_GOAL OF THE EXERCISE_.
In your output, repeat each entry exactly and include no pictures.

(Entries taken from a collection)
:::

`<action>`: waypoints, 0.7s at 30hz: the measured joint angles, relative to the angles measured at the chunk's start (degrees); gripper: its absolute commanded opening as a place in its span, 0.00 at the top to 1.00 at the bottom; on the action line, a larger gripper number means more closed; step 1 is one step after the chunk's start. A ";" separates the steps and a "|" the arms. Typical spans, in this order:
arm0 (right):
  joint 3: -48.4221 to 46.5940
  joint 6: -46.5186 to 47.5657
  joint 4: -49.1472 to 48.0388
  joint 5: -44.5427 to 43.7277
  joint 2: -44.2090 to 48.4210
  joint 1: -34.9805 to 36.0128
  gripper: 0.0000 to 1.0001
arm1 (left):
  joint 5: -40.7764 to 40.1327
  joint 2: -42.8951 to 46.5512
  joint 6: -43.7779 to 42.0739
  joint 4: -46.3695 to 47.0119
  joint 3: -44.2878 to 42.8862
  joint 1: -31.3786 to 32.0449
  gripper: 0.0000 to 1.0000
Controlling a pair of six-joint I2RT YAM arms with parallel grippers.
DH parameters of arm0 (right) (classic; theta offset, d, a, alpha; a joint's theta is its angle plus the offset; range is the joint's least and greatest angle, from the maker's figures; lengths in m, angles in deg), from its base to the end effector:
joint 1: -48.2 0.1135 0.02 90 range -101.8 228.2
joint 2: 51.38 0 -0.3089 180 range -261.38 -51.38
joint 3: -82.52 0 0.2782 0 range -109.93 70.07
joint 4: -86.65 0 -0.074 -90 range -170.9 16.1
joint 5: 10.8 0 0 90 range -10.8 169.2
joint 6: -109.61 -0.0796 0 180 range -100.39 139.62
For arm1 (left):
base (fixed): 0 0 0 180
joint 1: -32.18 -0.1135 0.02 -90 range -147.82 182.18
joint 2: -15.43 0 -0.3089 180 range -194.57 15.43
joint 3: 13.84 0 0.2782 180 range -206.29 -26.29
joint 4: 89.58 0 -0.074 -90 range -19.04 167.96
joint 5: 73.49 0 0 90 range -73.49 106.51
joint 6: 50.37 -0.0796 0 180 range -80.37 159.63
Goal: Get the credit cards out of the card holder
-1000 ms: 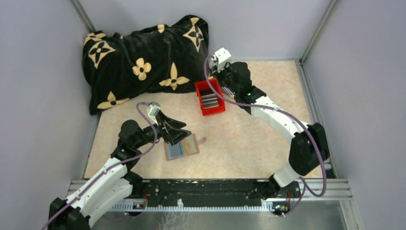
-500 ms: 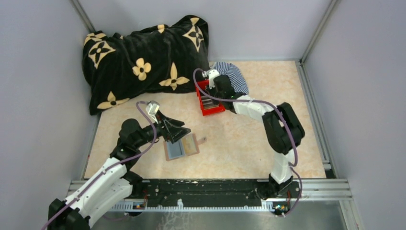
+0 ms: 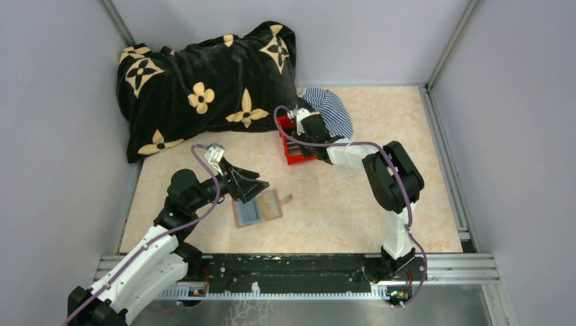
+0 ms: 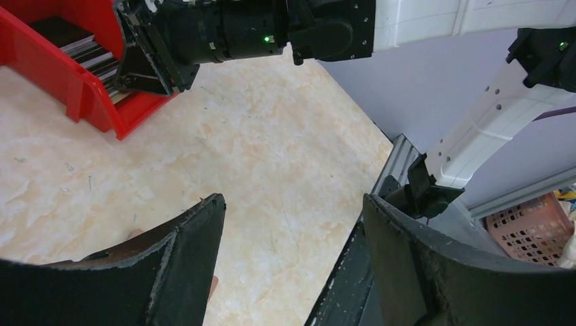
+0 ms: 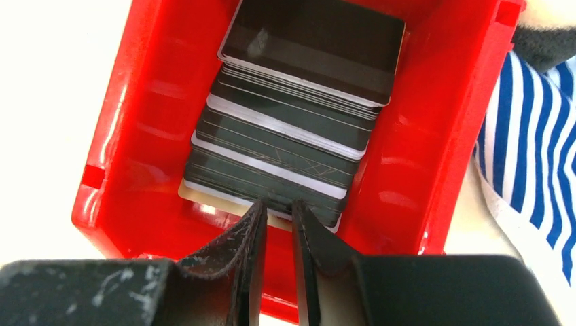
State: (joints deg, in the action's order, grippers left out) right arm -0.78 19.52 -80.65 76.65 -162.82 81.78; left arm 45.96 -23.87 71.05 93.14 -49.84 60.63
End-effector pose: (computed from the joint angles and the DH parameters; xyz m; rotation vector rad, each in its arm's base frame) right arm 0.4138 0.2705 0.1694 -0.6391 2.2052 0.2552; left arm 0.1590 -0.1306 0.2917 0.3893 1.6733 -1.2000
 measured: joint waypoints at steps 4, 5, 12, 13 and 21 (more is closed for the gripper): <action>2.16 -0.15 -1.64 1.01 0.48 0.00 0.79 | -0.13 0.00 0.00 -0.15 0.00 0.00 0.20; 2.73 -0.17 -1.68 1.31 0.92 0.00 0.79 | -0.17 0.00 -0.02 -0.20 0.00 0.00 0.20; 6.05 -0.13 0.55 2.19 4.04 1.62 0.79 | -0.37 -0.26 0.00 -0.20 0.00 0.00 0.20; 6.71 -0.15 0.92 2.16 4.55 2.40 0.79 | -0.37 -0.28 -0.02 -0.20 0.00 0.00 0.20; 8.63 -1.62 4.24 2.62 7.13 8.44 0.79 | -0.52 -0.31 0.00 -0.20 0.02 -0.02 0.20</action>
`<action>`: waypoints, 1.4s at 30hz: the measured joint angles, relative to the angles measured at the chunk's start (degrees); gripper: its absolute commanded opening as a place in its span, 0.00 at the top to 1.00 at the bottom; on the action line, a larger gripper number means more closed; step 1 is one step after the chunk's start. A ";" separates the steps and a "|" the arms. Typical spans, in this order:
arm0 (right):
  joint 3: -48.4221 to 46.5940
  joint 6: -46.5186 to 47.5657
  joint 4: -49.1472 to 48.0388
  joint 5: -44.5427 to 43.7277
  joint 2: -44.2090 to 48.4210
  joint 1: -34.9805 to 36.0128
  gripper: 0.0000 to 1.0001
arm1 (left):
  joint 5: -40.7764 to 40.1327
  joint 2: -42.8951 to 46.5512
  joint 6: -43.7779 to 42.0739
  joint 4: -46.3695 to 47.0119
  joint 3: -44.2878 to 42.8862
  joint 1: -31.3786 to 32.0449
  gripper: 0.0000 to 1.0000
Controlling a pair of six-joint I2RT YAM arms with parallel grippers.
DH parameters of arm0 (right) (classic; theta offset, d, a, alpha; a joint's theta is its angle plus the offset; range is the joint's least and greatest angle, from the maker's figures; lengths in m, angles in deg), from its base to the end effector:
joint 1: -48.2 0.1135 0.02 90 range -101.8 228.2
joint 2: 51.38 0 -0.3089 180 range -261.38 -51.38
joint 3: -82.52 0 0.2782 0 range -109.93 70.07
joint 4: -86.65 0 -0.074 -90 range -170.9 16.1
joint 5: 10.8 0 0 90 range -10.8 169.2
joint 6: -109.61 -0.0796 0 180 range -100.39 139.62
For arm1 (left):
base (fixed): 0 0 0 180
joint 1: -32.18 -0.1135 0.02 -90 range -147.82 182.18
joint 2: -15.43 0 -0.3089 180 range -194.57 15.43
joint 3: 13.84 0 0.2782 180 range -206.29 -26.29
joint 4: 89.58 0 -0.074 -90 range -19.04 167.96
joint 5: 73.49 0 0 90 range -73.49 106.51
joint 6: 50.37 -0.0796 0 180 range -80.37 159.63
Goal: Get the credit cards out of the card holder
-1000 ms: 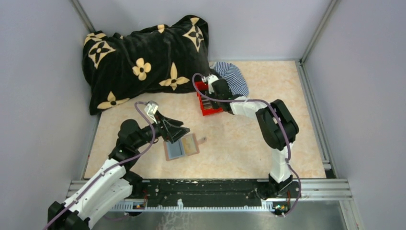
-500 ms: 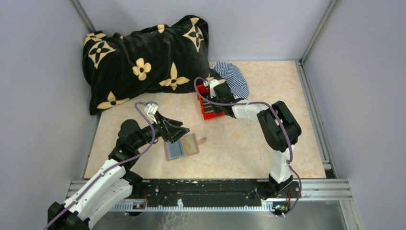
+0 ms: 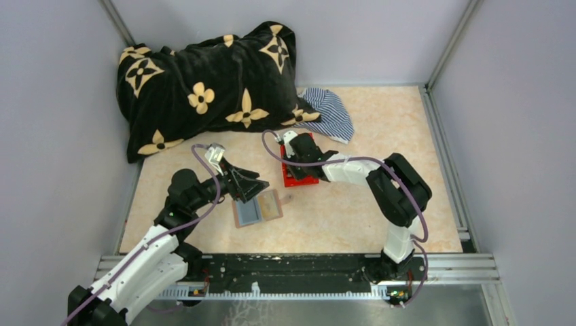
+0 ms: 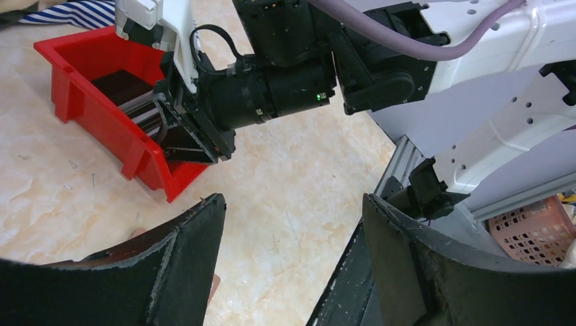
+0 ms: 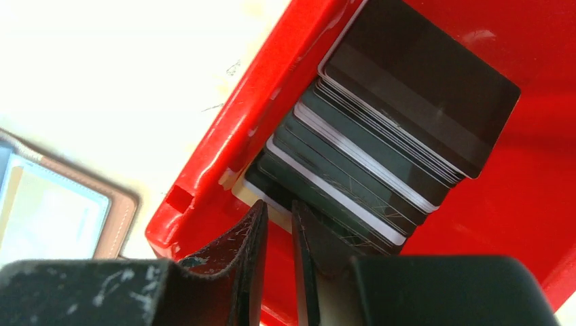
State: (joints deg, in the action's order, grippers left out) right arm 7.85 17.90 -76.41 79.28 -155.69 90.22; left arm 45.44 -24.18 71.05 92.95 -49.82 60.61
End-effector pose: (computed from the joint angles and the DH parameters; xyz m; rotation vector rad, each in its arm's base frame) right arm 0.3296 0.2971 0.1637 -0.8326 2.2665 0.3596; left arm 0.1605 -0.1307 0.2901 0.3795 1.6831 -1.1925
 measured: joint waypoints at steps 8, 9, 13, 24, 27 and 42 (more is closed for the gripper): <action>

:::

_SOLUTION TO THIS EXERCISE_.
`<action>`: waypoints, 0.7s at 30hz: the measured joint angles, relative to the angles measured at the chunk's start (degrees); gripper: its absolute commanded opening as a place in its span, 0.00 at the top to 1.00 at the bottom; on the action line, a larger gripper number means more closed; step 1 is one step after the chunk's start. A ";" separates the steps and a "|" the arms. Typical spans, in this order:
arm0 (right):
  joint 3: -48.4221 to 46.5940
  joint 6: -46.5186 to 47.5657
  joint 4: -49.1472 to 48.0388
  joint 5: -44.5427 to 43.7277
  joint 2: -44.2090 to 48.4210
  joint 1: -34.9805 to 36.0128
  gripper: 0.0000 to 1.0001
arm1 (left):
  joint 5: -40.7764 to 40.1327
  joint 2: -42.8951 to 46.5512
  joint 6: -43.7779 to 42.0739
  joint 4: -46.3695 to 47.0119
  joint 3: -44.2878 to 42.8862
  joint 1: -31.3786 to 32.0449
  gripper: 0.0000 to 1.0000
Controlling a pair of six-joint I2RT YAM arms with parallel grippers.
DH parameters of arm0 (right) (classic; theta offset, d, a, alpha; a joint's theta is its angle plus the offset; range is the joint's least and greatest angle, from the maker's figures; lengths in m, angles in deg), from its base to the end effector:
joint 1: -48.2 0.1135 0.02 90 range -101.8 228.2
joint 2: 51.38 0 -0.3089 180 range -261.38 -51.38
joint 3: -82.52 0 0.2782 0 range -109.93 70.07
joint 4: -86.65 0 -0.074 -90 range -170.9 16.1
joint 5: 10.8 0 0 90 range -10.8 169.2
joint 6: -109.61 -0.0796 0 180 range -100.39 139.62
For arm1 (left):
base (fixed): 0 0 0 180
joint 1: -32.18 -0.1135 0.02 -90 range -147.82 182.18
joint 2: -15.43 0 -0.3089 180 range -194.57 15.43
joint 3: 13.84 0 0.2782 180 range -206.29 -26.29
joint 4: 89.58 0 -0.074 -90 range -19.04 167.96
joint 5: 73.49 0 0 90 range -73.49 106.51
joint 6: 50.37 -0.0796 0 180 range -80.37 159.63
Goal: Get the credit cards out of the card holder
-1000 ms: 
-500 ms: 
+0 ms: 
+0 ms: 
+0 ms: 
State: (joints deg, in the action's order, grippers left out) right arm -0.78 19.52 -80.65 76.65 -162.82 81.78; left arm 45.96 -23.87 71.05 93.14 -49.84 60.63
End-effector pose: (computed from the joint angles and the DH parameters; xyz m; rotation vector rad, each in its arm's base frame) right arm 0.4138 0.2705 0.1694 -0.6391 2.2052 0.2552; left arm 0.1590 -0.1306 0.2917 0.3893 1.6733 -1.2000
 measured: joint waypoints at steps 4, 5, 12, 13 and 21 (more is closed for the gripper): <action>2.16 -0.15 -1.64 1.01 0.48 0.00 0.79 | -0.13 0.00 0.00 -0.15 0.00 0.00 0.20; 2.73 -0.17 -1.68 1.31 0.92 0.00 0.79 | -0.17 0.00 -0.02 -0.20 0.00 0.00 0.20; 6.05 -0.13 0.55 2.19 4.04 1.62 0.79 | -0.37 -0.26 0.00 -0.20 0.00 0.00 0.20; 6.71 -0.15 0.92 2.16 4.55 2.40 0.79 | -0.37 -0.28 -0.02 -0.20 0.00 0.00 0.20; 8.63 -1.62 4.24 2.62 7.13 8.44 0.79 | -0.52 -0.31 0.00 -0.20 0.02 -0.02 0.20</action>
`<action>`: waypoints, 1.4s at 30hz: the measured joint angles, relative to the angles measured at the chunk's start (degrees); gripper: its absolute commanded opening as a place in its span, 0.00 at the top to 1.00 at the bottom; on the action line, a larger gripper number means more closed; step 1 is one step after the chunk's start. A ";" separates the steps and a "|" the arms. Typical spans, in this order:
arm0 (right):
  joint 3: -48.4221 to 46.5940
  joint 6: -46.5186 to 47.5657
  joint 4: -49.1472 to 48.0388
  joint 5: -44.5427 to 43.7277
  joint 2: -44.2090 to 48.4210
  joint 1: -34.9805 to 36.0128
  gripper: 0.0000 to 1.0001
arm1 (left):
  joint 5: -40.7764 to 40.1327
  joint 2: -42.8951 to 46.5512
  joint 6: -43.7779 to 42.0739
  joint 4: -46.3695 to 47.0119
  joint 3: -44.2878 to 42.8862
  joint 1: -31.3786 to 32.0449
  gripper: 0.0000 to 1.0000
Controlling a pair of six-joint I2RT YAM arms with parallel grippers.
DH parameters of arm0 (right) (classic; theta offset, d, a, alpha; a joint's theta is its angle plus the offset; range is the joint's least and greatest angle, from the maker's figures; lengths in m, angles in deg), from its base to the end effector:
joint 1: -48.2 0.1135 0.02 90 range -101.8 228.2
joint 2: 51.38 0 -0.3089 180 range -261.38 -51.38
joint 3: -82.52 0 0.2782 0 range -109.93 70.07
joint 4: -86.65 0 -0.074 -90 range -170.9 16.1
joint 5: 10.8 0 0 90 range -10.8 169.2
joint 6: -109.61 -0.0796 0 180 range -100.39 139.62
For arm1 (left):
base (fixed): 0 0 0 180
joint 1: -32.18 -0.1135 0.02 -90 range -147.82 182.18
joint 2: -15.43 0 -0.3089 180 range -194.57 15.43
joint 3: 13.84 0 0.2782 180 range -206.29 -26.29
joint 4: 89.58 0 -0.074 -90 range -19.04 167.96
joint 5: 73.49 0 0 90 range -73.49 106.51
joint 6: 50.37 -0.0796 0 180 range -80.37 159.63
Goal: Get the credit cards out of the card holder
-1000 ms: 
-500 ms: 
+0 ms: 
+0 ms: 
+0 ms: 
State: (joints deg, in the action's order, grippers left out) right arm 7.85 17.90 -76.41 79.28 -155.69 90.22; left arm 45.44 -24.18 71.05 92.95 -49.82 60.61
End-effector pose: (computed from the joint angles and the DH parameters; xyz m; rotation vector rad, each in its arm's base frame) right arm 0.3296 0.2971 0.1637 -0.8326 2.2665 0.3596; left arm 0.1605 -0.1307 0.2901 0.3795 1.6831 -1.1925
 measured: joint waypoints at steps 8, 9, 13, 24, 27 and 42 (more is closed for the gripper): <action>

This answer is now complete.